> [What you need to do]:
Among the entries below, find the lines that hold the word "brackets" and report them.

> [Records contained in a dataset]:
━━━━━━━━
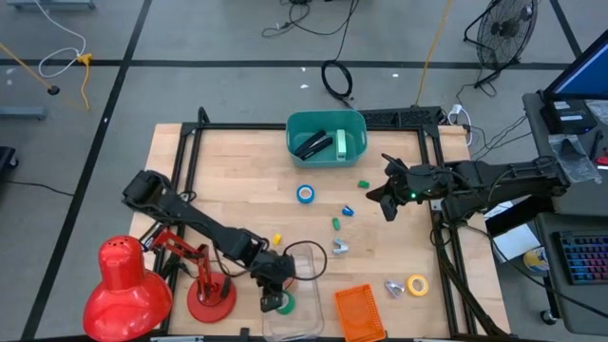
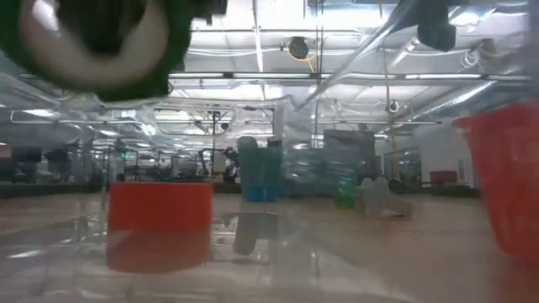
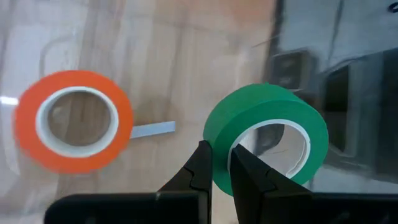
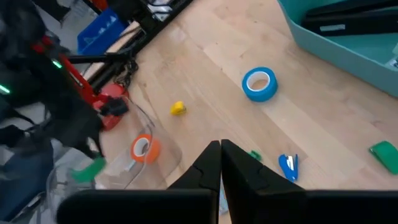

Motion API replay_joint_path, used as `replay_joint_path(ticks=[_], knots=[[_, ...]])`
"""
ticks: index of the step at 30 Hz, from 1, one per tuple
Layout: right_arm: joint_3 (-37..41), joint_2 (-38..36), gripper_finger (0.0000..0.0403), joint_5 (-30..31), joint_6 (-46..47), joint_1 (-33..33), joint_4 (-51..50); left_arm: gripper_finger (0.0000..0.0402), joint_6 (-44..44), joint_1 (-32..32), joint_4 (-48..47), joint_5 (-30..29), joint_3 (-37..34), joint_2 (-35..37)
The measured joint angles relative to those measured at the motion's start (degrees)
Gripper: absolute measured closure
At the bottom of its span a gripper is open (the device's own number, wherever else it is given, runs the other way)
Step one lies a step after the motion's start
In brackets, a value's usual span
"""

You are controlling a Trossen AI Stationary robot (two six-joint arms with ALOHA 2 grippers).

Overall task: Pick and place Stapler, Stapler remover, tape
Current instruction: Put the green tape into the transparent bin, then adjust the transparent bin

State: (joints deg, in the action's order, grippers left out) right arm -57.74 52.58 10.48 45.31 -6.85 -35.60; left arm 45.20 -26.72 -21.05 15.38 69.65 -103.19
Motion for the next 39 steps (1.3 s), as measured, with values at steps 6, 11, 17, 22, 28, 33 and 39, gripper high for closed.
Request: replay_joint_path(ticks=[6, 11, 17, 22, 28, 33, 39], knots=[[0.0, 0.0, 0.0399, -0.02, -0.49, 0.0, 1.16, 0.0372, -0.02, -0.37, -0.62, -3.52, -0.04, -2.1], [0.0, 0.0, 0.0399, -0.02, -0.41, 0.0, 1.12, 0.0372, -1.07, -0.35, -1.84, -6.1, -0.04, -1.64], [0.0, 0.0, 0.0399, -0.02, -0.41, 0.0, 1.1, 0.0353, -2.64, -0.36, -1.15, -0.31, -0.03, -1.64], [0.0, 0.0, 0.0399, -0.02, -0.39, 0.0, 1.1, 0.027, -1.19, -0.31, -1.32, -2.27, 0.12, -1.64], [0.0, 0.0, 0.0399, -0.02, -0.41, 0.0, 1.1, 0.024, -1.29, 0.5, -2.72, -7.61, 3.3, -1.6], [0.0, 0.09, 0.0399, -0.02, -0.41, 0.0, 1.08, 0.0272, -5.26, 2.48, -6.51, -16.81, 9.64, 2.05], [0.0, 0.76, 0.0399, -0.02, -0.13, 0.0, 1.17, 0.0374, -7.87, 6.98, -20.12, -33.45, 17.07, 5.33]])
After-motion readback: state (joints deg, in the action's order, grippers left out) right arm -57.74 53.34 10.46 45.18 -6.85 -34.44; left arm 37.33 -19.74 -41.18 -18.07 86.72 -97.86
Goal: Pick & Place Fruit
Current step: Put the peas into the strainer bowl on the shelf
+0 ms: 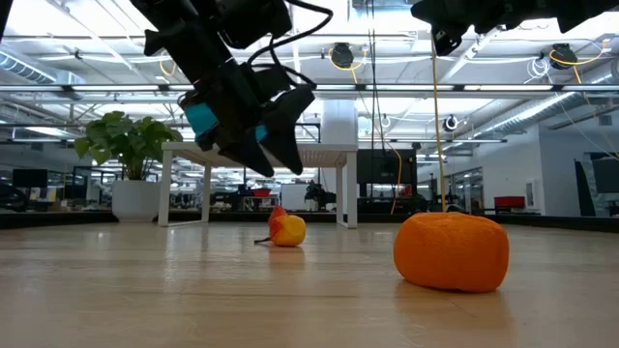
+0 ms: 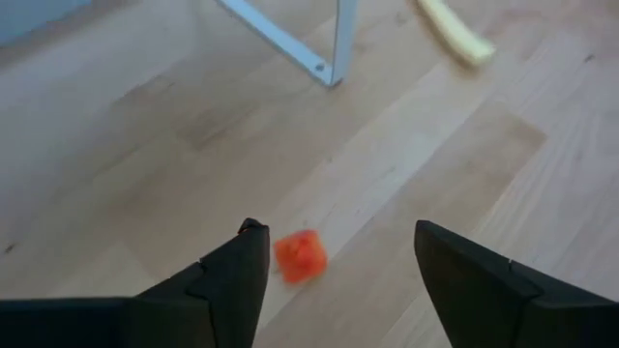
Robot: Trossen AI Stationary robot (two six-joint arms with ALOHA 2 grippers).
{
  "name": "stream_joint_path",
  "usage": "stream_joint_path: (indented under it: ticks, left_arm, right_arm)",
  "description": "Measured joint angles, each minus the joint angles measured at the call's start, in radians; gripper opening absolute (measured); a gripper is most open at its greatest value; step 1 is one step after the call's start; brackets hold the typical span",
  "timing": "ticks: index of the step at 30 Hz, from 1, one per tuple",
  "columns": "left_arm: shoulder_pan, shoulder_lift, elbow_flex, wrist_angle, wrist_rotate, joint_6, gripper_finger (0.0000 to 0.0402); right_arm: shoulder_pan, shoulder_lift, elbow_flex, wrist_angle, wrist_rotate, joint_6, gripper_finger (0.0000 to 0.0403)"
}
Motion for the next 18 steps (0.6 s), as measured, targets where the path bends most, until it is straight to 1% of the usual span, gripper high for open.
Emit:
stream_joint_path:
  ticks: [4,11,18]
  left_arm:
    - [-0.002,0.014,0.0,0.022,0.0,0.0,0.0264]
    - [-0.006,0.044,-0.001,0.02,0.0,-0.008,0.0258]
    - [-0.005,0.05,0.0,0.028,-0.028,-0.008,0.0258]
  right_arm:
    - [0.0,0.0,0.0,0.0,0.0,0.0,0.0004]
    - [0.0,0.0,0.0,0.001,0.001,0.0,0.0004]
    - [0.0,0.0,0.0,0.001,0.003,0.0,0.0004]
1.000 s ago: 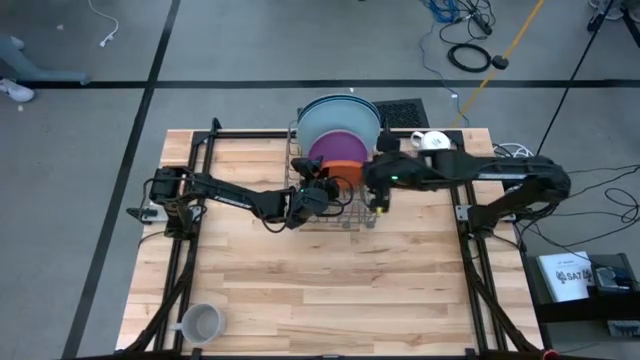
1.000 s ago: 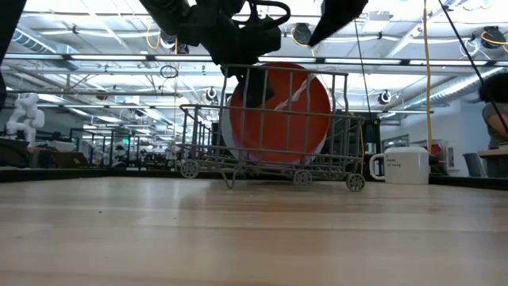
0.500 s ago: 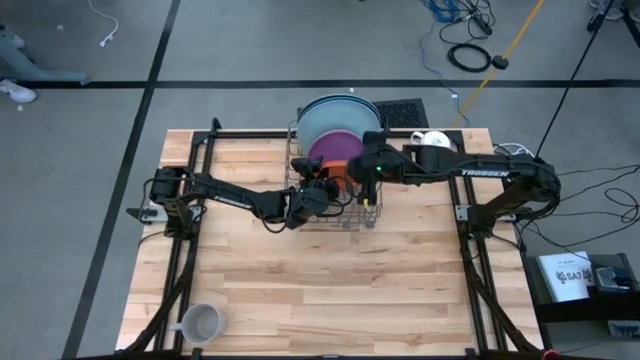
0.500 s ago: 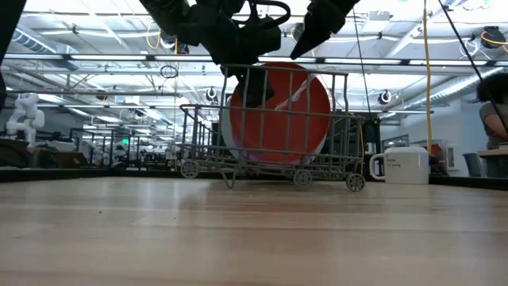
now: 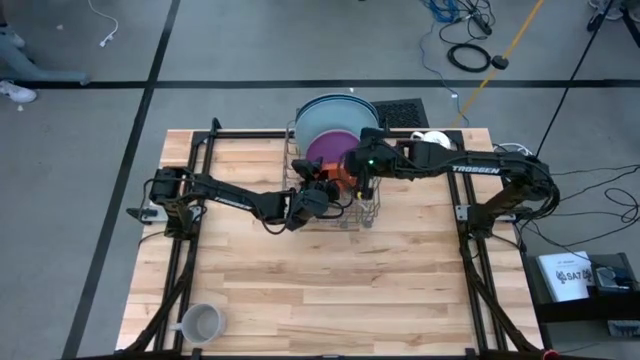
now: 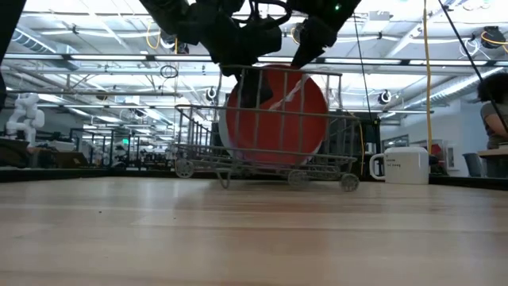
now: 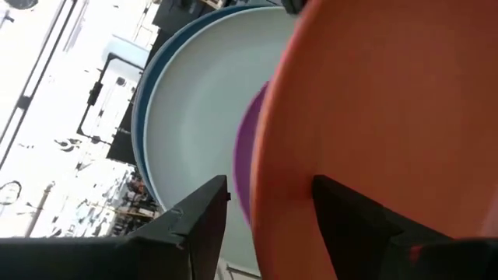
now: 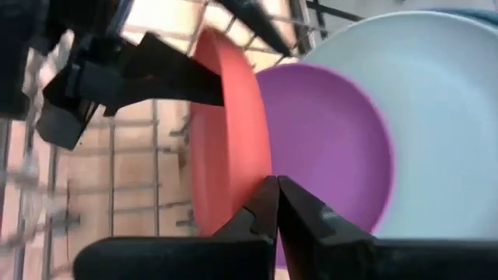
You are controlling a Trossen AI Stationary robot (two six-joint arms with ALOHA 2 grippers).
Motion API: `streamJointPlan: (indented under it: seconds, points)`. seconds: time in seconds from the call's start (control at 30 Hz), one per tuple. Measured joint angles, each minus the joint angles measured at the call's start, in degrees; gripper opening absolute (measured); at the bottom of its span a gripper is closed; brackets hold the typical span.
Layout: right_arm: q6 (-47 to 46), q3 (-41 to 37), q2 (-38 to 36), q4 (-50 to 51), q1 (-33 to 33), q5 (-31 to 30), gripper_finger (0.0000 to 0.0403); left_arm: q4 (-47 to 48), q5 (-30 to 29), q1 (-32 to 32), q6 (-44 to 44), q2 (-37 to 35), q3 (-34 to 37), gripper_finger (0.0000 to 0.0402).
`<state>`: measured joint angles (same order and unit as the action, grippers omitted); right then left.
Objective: Sort dishes
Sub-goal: Put the orange plate into the dish rack
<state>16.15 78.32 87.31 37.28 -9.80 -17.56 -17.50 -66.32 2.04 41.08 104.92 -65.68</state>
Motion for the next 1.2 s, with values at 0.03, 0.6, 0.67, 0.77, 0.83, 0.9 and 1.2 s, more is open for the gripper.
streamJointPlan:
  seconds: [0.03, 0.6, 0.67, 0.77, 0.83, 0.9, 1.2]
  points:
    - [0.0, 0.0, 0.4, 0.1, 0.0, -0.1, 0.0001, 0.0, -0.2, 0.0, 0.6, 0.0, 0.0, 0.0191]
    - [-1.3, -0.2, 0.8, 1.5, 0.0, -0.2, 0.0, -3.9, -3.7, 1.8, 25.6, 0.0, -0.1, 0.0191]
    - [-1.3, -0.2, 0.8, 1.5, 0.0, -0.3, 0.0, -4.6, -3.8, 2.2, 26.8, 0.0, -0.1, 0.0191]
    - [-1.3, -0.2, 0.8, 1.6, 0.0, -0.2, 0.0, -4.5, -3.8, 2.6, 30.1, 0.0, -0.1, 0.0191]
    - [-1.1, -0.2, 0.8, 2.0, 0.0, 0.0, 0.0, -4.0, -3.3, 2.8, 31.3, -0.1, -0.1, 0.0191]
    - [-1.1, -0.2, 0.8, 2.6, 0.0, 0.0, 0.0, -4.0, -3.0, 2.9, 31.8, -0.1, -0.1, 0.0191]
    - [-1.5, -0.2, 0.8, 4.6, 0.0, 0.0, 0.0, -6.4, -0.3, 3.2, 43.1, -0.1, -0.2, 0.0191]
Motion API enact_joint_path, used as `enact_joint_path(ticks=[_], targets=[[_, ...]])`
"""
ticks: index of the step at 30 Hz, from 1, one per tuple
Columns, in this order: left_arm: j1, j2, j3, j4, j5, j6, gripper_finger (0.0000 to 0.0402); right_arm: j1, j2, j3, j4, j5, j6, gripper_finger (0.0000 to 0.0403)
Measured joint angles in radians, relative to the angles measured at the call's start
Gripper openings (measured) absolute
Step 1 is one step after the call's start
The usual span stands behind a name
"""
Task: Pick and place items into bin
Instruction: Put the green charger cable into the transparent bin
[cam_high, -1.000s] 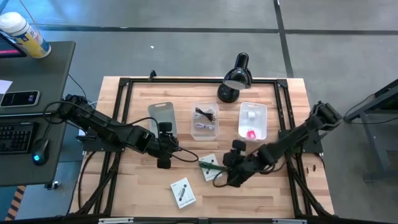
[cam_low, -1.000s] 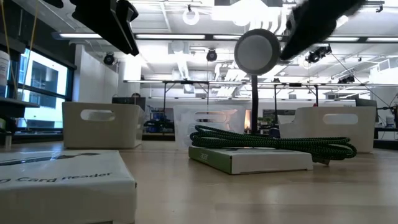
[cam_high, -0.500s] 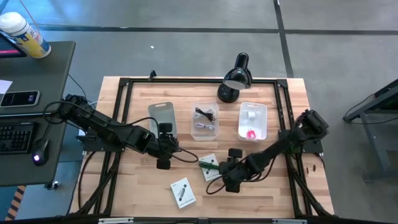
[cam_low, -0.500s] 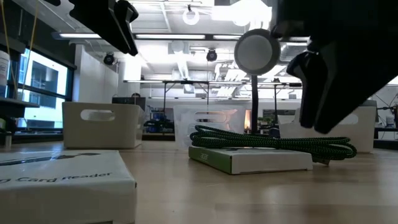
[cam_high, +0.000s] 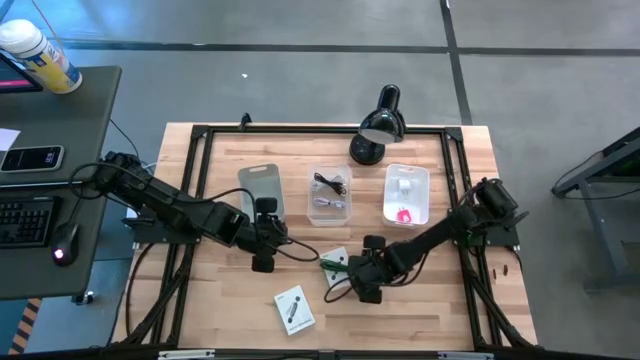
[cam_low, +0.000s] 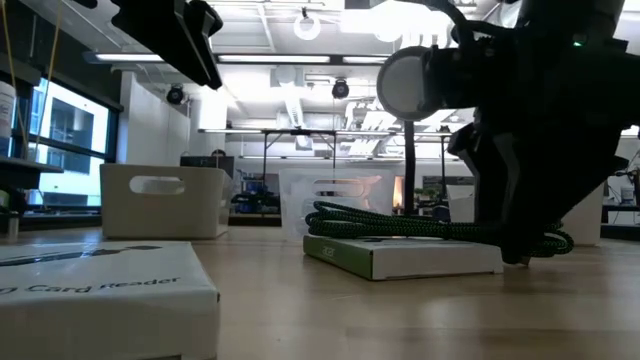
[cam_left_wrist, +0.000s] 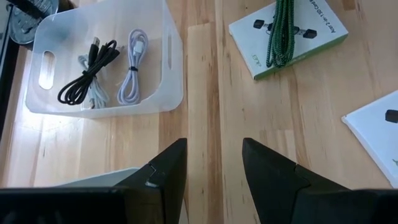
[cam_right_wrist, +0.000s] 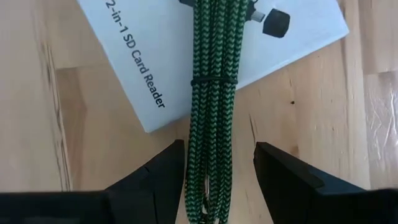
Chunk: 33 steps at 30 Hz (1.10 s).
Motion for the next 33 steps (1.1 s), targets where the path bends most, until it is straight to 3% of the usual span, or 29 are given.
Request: enact_joint_path(ticks=[11,33], targets=[[0.000,0.000,0.000,0.000,0.009,-0.003,0.0143,-0.026,0.000,0.000,0.000,-0.060,-0.020,0.0156],[0.000,0.000,0.000,0.011,0.009,-0.003,0.0143,-0.025,0.000,0.000,0.000,-0.045,-0.009,0.0066]])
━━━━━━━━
> [Answer space]:
In brackets, a value's usual span
  "description": "Measured joint angles, each minus the joint angles measured at the call's start, in radians; gripper opening absolute (measured); a gripper is most open at its greatest value; step 1 is one step after the call's start; brackets hold the typical span",
Motion API: `streamJointPlan: (indented under it: seconds, points)`. seconds: time in seconds from the call's start (control at 30 Hz), one per tuple. Measured joint angles, each minus the joint angles measured at the call's start, in degrees; gripper opening absolute (measured); at the bottom of its span a gripper is closed; brackets hold the typical span.

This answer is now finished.